# What you should do
Leaving pictures aside, set down each line exactly, from the first line of the data to the line with "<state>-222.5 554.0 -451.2", both included.

# Data below

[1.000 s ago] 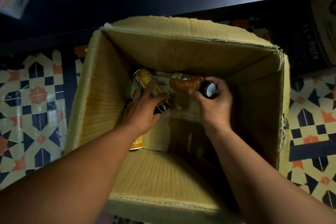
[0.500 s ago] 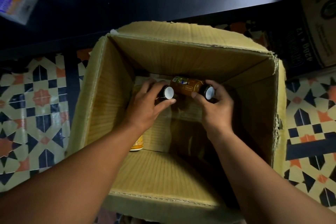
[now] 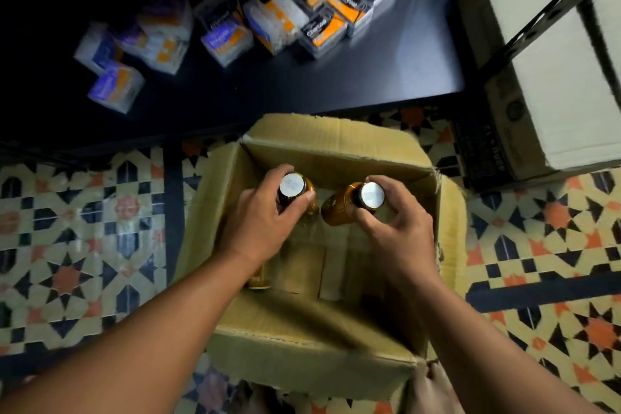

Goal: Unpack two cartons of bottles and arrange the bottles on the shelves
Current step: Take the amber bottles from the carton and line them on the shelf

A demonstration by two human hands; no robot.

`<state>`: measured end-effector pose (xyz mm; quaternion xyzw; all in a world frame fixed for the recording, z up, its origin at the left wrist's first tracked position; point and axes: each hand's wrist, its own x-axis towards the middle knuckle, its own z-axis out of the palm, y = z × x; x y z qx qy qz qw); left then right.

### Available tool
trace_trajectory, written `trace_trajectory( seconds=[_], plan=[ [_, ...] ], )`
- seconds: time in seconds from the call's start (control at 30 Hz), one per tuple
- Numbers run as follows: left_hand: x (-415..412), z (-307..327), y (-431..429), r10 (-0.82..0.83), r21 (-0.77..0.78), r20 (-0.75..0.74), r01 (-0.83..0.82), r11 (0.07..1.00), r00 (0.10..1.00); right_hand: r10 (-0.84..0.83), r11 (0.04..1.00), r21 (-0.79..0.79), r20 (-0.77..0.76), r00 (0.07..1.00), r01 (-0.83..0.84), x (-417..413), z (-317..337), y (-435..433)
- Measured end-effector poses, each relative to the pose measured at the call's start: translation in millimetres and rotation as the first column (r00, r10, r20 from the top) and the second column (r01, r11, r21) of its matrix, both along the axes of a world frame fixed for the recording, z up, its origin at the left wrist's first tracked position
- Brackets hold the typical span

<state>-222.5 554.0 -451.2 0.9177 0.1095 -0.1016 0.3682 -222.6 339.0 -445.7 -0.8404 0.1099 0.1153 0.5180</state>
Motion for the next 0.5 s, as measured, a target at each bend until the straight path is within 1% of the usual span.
trace_trajectory(
  seconds=[0.1, 0.23, 0.4, 0.5],
  plan=[
    [5, 76, -6, -0.017, 0.008, 0.088, 0.016, 1.000, 0.996, 0.072, 0.996, 0.049, 0.051, 0.996, -0.074, 10, 68, -4],
    [17, 194, -8, -0.012, -0.050, 0.177, 0.021, 0.999, 0.984, 0.137, 0.990, -0.011, 0.173, 0.975, -0.137, 27, 175, -9],
    [31, 362, -5, -0.031, -0.038, 0.282, 0.043, 0.998, 0.959, 0.190, 0.978, 0.021, 0.306, 0.933, -0.206, 45, 336, -11],
    [35, 475, -9, -0.084, -0.040, 0.336, 0.104, 0.994, 0.938, 0.197, 0.972, 0.059, 0.324, 0.925, -0.227, 50, 442, -9]
  ],
)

# Reply
[1.000 s ago] 
[0.500 s ago] 
[now] 

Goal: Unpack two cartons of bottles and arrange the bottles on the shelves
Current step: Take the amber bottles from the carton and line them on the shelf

A demonstration by two human hands; no robot.

`<state>`: measured end-effector pose (xyz mm; quaternion xyzw; all in a world frame fixed for the recording, z up, its origin at the left wrist's first tracked position; point and axes: each hand's wrist, its own x-axis towards the middle knuckle, its own z-axis out of the palm, y = z × x; x y z qx qy qz qw); left then right.

### Available tool
trace_trajectory, written `trace_trajectory( seconds=[_], plan=[ [_, ...] ], )`
- seconds: time in seconds from the call's start (control at 30 Hz), one per tuple
- Numbers run as follows: left_hand: x (-415..412), z (-307..327), y (-431..429), r10 (-0.82..0.83), r21 (-0.77..0.78), r20 (-0.75..0.74), r01 (-0.83..0.82), r11 (0.07..1.00), r00 (0.10..1.00); right_hand: r10 (-0.84..0.83), r11 (0.04..1.00), r21 (-0.79..0.79), r20 (-0.77..0.76), r00 (0.07..1.00), r01 (-0.83..0.84), x (-417..413), z (-317..337), y (-435..433)
- Measured end-effector poses, each relative to the pose measured at the call's start: translation in millimetres and rotation as the first column (r00, r10, r20 from the top) and the second column (r01, r11, r21) of its matrix, both along the axes of a world frame fixed for the recording, z up, its origin at the left wrist's first tracked position
- Brackets hold the typical span

<state>-222.5 554.0 -451.2 0.9177 0.1095 -0.1016 0.3682 -222.6 339.0 -445.7 -0.8404 0.1099 0.1153 0.5180</state>

The required output has been given.